Jock Itch is the popular name for a rather less than popular fungal condition that affects the groin and upper thighs, more often than not in guys. While the medical name for jock itch is tinea cruris, it also sports other names such as crotch itch, crotch rot, Dhobie itch, eczema marginatum, gym itch and ringworm of the groin.

Why does jock itch develop?

  • When there is lots of sweating involved such as while playing sports; in hot and humid weather; from friction when wearing tight clothes for extended periods; or even sharing clothes with others.
  • When people have certain health conditions, such as obesity, diabetes mellitus or other diseases that cause problems with the immune system.

Jock Itch only affects the top layer of the skin so it is fairly easy to treat with a topical medication but very importantly if you don’t treat it promptly, jock itch can last for weeks or even months.

Look out for these signs and symptoms

  • A round red raised rash
  • Itching
  • Chafing, burning or red skin in the groin, thigh or anal area
  • Flaking, peeling or cracking skin as the rash starts to subside.

The jock itch rash usually starts on both sides of the groin fold and if left untreated, will advance down the inner thigh.

As the infection worsens, the edge is redder and more raised than the initial rash. It is usually scaly and well demarcated. The longer the infection remains, the more the skin will turn a reddish-brown and lose much of the scale. Jock itch does not affect either the scrotum or penis.

Which types of fungi lead to jock itch?

There are several types of the mold-like fungi called dermatophytes and these are responsible for jock itch.  We all have microscopic fungi and bacteria (including dermatophytes) living on the dead tissues of our skin, hair and nails and, of course, thriving in the warm moist areas like the insides of the thighs. When the groin area gets sweaty and isn’t dried properly, it provides the perfect environment for the fungi to multiply and thrive.

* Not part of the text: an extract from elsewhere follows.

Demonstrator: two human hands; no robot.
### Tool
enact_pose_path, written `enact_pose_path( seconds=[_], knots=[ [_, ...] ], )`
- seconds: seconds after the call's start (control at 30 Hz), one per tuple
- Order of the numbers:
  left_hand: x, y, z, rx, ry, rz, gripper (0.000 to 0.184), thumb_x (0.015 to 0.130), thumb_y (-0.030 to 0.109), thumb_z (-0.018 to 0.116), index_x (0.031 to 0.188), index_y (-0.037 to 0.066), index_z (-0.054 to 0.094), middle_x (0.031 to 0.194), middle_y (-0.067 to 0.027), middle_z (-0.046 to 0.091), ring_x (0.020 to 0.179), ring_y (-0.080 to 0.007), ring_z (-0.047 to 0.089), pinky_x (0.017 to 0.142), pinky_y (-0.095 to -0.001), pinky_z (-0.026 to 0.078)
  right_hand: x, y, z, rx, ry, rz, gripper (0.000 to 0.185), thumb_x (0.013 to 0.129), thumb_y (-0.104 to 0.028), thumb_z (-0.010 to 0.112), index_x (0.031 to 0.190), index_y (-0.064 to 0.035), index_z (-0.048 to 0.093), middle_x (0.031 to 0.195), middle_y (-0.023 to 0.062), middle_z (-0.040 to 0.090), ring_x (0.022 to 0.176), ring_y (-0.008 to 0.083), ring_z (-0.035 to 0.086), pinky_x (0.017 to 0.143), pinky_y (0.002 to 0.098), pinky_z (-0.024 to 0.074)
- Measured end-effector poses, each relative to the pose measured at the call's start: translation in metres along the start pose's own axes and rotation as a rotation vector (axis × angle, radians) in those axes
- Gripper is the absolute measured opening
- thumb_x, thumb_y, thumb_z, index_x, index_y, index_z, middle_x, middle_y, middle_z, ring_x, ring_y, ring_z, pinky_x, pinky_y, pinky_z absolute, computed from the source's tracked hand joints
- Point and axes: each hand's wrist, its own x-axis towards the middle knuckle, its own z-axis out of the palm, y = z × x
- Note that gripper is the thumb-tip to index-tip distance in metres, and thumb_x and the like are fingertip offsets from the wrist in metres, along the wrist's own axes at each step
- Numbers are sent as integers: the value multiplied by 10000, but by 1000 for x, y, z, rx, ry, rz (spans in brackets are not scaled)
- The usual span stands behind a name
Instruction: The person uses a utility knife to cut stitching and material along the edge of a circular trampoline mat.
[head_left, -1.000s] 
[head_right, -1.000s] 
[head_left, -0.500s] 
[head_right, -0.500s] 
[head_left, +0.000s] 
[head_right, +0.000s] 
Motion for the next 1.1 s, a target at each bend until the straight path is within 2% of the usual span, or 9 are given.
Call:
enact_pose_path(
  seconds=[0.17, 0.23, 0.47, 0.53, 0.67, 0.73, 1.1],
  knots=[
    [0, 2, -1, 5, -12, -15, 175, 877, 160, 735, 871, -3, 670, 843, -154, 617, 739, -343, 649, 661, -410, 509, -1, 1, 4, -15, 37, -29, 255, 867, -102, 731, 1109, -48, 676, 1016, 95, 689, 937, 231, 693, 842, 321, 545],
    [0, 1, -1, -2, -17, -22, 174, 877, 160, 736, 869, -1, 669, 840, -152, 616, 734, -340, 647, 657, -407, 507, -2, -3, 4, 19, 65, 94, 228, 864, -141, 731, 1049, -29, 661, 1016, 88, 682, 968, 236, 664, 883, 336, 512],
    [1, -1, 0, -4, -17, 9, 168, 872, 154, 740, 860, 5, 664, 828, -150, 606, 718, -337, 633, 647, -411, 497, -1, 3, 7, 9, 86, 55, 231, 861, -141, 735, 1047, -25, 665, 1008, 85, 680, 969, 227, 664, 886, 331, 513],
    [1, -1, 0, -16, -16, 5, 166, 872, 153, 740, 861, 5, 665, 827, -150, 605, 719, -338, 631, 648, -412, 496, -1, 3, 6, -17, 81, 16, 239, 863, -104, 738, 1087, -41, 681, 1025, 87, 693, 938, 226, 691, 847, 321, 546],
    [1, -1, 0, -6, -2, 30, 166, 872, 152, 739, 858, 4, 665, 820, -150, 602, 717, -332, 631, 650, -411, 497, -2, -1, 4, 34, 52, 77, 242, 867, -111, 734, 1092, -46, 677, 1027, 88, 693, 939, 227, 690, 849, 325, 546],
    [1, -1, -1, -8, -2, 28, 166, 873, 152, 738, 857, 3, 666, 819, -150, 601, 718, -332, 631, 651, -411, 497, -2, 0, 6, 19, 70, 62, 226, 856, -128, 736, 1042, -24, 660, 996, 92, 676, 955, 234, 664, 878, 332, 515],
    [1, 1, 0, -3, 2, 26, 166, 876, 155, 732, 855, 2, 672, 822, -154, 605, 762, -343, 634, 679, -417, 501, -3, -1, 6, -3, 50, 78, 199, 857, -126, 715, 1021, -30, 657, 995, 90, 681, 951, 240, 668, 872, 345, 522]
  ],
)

Follow these treatment tips if jock itch appears

  • Wash thoroughly before drying the affected area using a clean towel. Use a separate, clean towel on the rest of your body — don’t use the same towel you used on your groin.

  • Apply an over the counter anti-fungal cream, powder, or spray as directed on the label or if you prefer, a natural and gentle remedy will safely relieve the symptoms of jock itch with no skin irritation.

  • Change your clothes, especially your underwear, every day.

  • Treat other fungal infections, such as nail fungus or athlete’s foot.

It’s important to continue treatment until all signs of the fungal infection have disappeared, and even longer, to prevent the infection from coming back.

Keep up good hygiene habits to prevent or after a jock itch outbreak

  • Always shower or take a bath every day and especially after playing sports.

  • Always keep the groin area as dry as possible by using a clean towel after showering or swimming.

  • Avoid sharing towels.

  • If you wear any athletic supporters, wash them as often as possible.

  • Always treat any other fungal infection elsewhere on your body to prevent the fungus from spreading to your groin.

Remember to never touch or scratch your groin area after touching another area of your body that has a fungal infection – for example your feet.